Hannes,

Thanks for your observations...... Will take a look at the data.

Regards,

Rhys

On Jan 20, 2018 11:00 PM, "Hannes Erven" <han...@erven.at> wrote:

Hi Rhys,




Am 2018-01-21 um 02:42 schrieb Rhys A.D. Stewart:

> Greetings All,
> I'm having an issue which is very perplexing. The having clause in a
> query doesn't appear to be working as I expect it.

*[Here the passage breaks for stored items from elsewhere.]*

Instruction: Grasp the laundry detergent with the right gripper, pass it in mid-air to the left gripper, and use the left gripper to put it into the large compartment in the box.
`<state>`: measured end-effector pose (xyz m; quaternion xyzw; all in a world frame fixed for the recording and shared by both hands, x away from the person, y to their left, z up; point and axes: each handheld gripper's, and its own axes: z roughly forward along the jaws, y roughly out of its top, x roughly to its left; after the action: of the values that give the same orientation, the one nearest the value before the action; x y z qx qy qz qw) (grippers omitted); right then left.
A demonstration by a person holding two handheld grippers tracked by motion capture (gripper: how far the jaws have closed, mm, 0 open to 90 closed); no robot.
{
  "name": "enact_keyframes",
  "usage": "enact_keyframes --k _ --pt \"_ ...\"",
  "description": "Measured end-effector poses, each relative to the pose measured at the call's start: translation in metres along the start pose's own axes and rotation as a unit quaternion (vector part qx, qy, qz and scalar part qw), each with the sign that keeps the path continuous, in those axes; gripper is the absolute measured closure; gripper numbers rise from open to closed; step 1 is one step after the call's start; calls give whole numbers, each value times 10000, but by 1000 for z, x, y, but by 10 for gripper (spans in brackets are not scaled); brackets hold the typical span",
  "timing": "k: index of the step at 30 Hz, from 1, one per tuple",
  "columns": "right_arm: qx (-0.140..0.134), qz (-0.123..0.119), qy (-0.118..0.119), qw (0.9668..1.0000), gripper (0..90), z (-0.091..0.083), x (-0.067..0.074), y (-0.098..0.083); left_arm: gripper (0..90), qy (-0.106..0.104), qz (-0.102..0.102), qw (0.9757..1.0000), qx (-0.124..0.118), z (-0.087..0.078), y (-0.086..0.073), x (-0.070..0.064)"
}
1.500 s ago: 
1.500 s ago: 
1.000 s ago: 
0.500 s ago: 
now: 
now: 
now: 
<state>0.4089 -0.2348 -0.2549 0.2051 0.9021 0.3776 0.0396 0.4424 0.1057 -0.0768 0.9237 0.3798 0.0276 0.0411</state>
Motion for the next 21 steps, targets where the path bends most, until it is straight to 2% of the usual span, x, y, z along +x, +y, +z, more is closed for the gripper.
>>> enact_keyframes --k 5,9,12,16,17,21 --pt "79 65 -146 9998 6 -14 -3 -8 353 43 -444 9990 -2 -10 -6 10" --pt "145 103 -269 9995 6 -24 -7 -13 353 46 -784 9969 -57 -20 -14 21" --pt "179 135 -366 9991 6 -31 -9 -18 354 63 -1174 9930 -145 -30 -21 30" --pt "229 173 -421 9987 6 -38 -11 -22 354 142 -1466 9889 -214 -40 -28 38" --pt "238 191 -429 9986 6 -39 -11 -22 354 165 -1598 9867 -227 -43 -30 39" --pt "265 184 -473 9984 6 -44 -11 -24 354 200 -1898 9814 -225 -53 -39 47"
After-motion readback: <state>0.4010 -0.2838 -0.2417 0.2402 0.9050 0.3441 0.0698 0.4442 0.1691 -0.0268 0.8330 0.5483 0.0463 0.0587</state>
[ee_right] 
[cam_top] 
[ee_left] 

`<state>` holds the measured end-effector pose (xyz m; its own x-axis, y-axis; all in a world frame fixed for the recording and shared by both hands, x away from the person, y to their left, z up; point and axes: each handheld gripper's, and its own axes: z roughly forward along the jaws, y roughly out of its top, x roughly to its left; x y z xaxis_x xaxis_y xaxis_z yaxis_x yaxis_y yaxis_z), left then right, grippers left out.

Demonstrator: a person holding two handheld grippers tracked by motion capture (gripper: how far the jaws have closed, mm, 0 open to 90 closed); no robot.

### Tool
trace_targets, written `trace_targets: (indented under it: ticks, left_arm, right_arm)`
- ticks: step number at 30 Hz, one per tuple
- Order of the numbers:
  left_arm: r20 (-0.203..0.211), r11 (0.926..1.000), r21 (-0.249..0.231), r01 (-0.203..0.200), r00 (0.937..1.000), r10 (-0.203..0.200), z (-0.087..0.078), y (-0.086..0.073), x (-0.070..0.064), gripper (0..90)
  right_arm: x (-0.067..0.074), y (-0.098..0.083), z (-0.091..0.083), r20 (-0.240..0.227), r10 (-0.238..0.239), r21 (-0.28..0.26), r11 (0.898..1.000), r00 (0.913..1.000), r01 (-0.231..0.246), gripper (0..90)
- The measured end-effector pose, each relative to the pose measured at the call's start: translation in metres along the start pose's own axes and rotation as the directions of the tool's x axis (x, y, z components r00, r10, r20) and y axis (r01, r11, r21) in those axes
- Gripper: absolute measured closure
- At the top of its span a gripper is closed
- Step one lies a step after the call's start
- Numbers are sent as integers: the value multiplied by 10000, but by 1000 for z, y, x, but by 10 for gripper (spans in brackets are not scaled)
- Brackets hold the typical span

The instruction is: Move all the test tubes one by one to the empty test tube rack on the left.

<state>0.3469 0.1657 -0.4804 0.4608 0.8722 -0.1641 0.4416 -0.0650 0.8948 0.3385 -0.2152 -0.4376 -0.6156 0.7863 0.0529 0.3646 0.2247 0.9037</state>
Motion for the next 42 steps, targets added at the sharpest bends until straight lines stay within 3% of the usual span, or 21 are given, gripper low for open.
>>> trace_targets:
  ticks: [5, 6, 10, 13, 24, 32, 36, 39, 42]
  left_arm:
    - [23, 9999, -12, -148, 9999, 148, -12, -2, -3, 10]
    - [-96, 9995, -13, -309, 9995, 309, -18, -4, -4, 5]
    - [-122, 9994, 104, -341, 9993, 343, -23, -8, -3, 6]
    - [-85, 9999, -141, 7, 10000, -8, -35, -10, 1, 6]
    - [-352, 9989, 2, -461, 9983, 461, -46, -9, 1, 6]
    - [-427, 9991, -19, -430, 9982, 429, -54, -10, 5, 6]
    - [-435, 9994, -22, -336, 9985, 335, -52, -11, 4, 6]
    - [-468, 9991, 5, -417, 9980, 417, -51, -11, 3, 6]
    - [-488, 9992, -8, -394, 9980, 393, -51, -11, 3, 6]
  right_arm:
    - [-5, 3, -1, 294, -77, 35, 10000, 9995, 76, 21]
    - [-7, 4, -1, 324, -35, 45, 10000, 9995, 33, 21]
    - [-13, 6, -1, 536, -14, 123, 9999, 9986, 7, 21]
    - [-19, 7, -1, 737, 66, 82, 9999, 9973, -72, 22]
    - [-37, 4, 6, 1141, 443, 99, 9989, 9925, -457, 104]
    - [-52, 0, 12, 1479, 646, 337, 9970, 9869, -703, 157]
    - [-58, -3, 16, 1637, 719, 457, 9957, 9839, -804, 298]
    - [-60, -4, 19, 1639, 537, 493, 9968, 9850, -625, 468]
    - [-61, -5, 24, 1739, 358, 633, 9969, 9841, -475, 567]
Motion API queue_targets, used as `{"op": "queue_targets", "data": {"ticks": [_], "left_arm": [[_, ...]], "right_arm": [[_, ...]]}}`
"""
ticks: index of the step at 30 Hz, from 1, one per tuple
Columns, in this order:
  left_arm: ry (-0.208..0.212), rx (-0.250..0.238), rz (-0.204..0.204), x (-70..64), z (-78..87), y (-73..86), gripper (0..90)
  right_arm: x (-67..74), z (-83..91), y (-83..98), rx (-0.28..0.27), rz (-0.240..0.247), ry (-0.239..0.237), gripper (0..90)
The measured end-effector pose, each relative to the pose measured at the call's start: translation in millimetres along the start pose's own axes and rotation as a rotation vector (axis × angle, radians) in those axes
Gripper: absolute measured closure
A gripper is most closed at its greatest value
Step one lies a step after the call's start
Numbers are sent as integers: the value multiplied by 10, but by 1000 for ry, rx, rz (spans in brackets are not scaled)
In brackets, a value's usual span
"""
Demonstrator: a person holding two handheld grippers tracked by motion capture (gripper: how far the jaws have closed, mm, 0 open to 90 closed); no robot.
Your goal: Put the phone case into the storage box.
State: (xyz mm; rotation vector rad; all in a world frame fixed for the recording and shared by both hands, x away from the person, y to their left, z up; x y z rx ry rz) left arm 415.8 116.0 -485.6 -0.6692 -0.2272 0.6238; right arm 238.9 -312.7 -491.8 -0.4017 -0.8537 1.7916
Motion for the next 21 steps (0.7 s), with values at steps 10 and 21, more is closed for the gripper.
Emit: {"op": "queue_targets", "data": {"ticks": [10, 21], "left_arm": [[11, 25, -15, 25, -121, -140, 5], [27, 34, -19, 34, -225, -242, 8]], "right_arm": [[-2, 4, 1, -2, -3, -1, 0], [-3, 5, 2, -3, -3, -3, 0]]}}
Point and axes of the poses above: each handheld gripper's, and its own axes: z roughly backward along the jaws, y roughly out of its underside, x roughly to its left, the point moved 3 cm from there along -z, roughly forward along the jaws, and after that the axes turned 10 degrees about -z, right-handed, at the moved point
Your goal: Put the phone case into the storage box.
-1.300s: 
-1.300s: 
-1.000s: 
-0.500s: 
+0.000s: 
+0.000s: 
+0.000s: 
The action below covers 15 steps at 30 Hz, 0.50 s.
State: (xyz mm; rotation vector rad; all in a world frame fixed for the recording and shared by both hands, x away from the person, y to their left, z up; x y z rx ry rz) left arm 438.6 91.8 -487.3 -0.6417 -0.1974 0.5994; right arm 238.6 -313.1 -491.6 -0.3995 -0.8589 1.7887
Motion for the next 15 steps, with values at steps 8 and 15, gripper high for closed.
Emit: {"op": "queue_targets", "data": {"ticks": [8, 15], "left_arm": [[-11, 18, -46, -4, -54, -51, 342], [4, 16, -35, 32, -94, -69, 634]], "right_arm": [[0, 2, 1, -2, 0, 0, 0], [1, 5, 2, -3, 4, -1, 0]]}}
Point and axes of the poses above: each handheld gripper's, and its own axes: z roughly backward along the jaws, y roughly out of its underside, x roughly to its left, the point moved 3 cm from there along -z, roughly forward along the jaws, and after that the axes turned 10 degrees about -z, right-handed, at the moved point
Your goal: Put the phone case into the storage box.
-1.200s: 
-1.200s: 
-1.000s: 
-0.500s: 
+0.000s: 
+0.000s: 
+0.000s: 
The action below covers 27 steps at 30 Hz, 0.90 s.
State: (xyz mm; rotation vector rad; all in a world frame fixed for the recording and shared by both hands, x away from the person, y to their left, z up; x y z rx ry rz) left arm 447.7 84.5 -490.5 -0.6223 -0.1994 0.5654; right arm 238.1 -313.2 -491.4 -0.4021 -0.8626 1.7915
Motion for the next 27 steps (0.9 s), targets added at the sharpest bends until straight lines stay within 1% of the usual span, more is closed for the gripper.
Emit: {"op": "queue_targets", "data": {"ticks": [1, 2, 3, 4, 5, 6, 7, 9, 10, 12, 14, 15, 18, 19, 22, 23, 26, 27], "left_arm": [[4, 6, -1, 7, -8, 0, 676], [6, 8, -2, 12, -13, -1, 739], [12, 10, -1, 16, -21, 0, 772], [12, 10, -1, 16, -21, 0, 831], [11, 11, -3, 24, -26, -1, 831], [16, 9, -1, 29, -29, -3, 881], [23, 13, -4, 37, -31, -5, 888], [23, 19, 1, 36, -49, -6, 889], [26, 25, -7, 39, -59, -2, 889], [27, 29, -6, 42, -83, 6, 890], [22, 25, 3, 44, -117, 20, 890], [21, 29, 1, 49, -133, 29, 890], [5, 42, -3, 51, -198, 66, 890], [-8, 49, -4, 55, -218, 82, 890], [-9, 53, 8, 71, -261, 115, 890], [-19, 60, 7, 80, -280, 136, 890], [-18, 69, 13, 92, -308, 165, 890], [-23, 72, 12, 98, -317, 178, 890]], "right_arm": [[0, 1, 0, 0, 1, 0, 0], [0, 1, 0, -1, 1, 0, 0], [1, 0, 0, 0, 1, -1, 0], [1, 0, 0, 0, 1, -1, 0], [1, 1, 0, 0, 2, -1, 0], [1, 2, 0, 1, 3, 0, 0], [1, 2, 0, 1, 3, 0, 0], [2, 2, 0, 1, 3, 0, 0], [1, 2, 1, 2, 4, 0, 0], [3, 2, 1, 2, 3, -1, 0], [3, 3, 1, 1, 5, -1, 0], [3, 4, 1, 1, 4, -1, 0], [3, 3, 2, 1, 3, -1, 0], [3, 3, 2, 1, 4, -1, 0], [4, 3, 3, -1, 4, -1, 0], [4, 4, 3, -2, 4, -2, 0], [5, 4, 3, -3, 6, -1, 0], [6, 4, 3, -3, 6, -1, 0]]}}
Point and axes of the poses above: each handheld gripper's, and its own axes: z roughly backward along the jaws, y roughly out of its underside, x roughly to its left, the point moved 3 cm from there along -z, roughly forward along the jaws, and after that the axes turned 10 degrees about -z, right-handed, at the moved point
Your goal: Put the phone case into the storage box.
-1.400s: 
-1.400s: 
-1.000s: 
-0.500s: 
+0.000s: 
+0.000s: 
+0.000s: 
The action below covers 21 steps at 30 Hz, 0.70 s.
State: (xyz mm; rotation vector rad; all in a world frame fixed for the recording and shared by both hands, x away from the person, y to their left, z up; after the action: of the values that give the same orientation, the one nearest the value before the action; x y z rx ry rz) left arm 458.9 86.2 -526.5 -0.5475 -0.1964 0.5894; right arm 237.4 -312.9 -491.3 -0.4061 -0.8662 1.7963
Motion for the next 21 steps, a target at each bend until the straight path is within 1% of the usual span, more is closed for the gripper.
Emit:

Either that or my
> understanding of array_agg() is flawed.
>
>
> [...]


> with listing as (
>        select start_vid, end_vid, array_agg(node order by path_seq)
> node_array, array_agg(edge order by path_seq) edge_array
>      from confounded.dataset
>        group by start_vid,end_vid
>      having true =ALL (array_agg(truth))
>   )
> select count(*) from confounded.dataset
> where node in (select distinct unnest(node_array) from listing) and
> truth = false;
>
> I would expect the above query to return 0 rows.
>


the answer is in your data: "node" is not a UNIQUE field, and there are
node values with multiple rows.
e.g. node=977 has one row with truth=true and one with truth=false.

So what your second query really does is "select all node values from
listing for which another entry with truth=false exists in the dataset".

Presuming that "seq" is a primary key [although not declared], you probably
meant to restrict your query on that.